Notre Zizou
Le chef d’œuvre de Francfort
Cinq jours après avoir voulu envoyer Zinédine Zidane à la retraite, la presse espagnole n’avait de l’encre que pour le n° 10 tricolore au lendemain de la victoire de l’équipe de France face au Brésil en quarts de finale du Mondial. «Gano o rei Zidane» (le roi Zidane a gagné en portugais), titrait As alors que Marca lui lançait, comme un cri d’amour, «No te jubiles nunca !» (ne pars jamais à la retraite). Samedi, Zidane a écrit un nouveau chapitre de son histoire en bleu. L’un des plus beaux à n’en pas douter même si l’on espère qu’il garde le meilleur pour l’épilogue. Tout de blanc vêtu, n° 10 sur le torse et brassard de capitaine au biceps, le torero tricolore avait mis son habit de lumière pour se jouer des coups de cornes des redoutables taureaux brésiliens devenus d’inoffensives vachettes dans l’arène de Francfort.
Portugal le voilà !
Avant de toucher du doigt un deuxième billet pour une finale de Coupe du Monde, Zidane aura dû cravacher. Lui, que l’on disait en bout de course après des matches de préparation et des débuts contre la Suisse inquiétants, attendait son heure comme l’explique son complice Willy Sagnol. «! Il a énormément travaillé pendant les matches de préparation. Il a fait beaucoup de travail individuel en plus du travail collectif à Tignes puis à Clairefontaine. Forcément cela allait payer un jour et c’est ce qui est en train de se passer», analyse ainsi le Munichois plein d’admiration. «Je lui dis bravo pour tous les sacrifices qu’il a fait et tout le travail qu’il a réalisé parce que, accumuler toutes ces séances de travail à 34 ans, ça n’a pas dû être évident. On est vraiment heureux qu’il ait changé d’avis l’année dernière.» De l’avis de nombreux spécialistes présents à Francfort samedi, on n’avait plus vu un Zidane aussi étincelant sous le maillot bleu depuis la demi-finale de l’Euro 2000 remportée face au… Portugal. Auteur du but en or qualificatif pour la finale sur penalty, le Madrilène avait sorti le grand jeu à Bruxelles.

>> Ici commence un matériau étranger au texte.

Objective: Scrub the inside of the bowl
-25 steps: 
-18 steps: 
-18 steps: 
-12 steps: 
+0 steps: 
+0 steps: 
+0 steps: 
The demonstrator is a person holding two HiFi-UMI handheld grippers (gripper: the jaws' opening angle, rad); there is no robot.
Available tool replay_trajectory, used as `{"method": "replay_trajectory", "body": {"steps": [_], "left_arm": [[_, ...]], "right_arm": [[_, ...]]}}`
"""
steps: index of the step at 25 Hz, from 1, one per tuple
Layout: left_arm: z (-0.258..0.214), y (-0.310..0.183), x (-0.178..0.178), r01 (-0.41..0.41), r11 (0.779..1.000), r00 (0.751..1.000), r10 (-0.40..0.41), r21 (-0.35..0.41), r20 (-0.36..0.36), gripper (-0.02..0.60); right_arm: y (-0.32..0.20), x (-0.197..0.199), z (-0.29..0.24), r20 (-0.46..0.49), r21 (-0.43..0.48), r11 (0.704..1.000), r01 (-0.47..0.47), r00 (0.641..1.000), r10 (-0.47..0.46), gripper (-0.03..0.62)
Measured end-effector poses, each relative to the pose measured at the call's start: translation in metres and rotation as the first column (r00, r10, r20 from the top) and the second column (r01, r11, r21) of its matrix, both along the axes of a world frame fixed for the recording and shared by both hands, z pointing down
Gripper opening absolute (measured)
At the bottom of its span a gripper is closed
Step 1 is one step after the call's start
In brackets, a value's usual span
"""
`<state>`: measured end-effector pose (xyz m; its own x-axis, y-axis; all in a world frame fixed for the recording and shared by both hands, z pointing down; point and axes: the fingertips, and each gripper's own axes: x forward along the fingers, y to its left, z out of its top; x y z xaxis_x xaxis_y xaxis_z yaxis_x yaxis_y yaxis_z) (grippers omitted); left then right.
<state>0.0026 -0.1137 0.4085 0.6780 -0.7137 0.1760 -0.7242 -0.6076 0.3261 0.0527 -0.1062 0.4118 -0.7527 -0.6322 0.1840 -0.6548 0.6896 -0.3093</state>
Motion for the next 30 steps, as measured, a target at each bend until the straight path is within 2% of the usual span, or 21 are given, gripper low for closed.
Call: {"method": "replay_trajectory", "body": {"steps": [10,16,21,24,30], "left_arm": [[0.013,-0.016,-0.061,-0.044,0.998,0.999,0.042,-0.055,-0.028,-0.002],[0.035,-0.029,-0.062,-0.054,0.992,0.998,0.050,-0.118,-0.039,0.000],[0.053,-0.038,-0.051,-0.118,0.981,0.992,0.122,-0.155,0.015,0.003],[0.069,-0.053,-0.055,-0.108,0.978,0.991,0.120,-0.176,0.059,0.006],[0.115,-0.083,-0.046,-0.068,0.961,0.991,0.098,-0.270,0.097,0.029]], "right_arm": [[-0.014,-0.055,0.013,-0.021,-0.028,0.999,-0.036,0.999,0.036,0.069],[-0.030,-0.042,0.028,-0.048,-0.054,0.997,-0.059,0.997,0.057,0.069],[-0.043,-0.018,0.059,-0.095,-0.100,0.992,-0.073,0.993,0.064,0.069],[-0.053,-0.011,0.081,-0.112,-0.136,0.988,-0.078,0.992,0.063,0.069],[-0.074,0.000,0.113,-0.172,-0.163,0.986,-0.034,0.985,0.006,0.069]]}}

Après son chef d’œuvre de Francfort, tous les amoureux du football croisent désormais les doigts pour que Zidane récidive à Munich. «Au cours des dix dernières années, il a été le meilleur joueur du monde», rappelait, il y a quelque temps, le Roi Pelé qui pourrait formuler sa pensée au présent. Quant à Franz Beckenbauer, il se demande bien «pourquoi il (Zidane) veut arrêter alors qu'il est aussi bon qu'il y a quatre ans. S'il joue si bien, il doit continuer». Conscient qu’il faut toujours écouter les conseils de ses glorieux aînés, Zizou aura à cœur des les suivre, pour deux rencontres encore.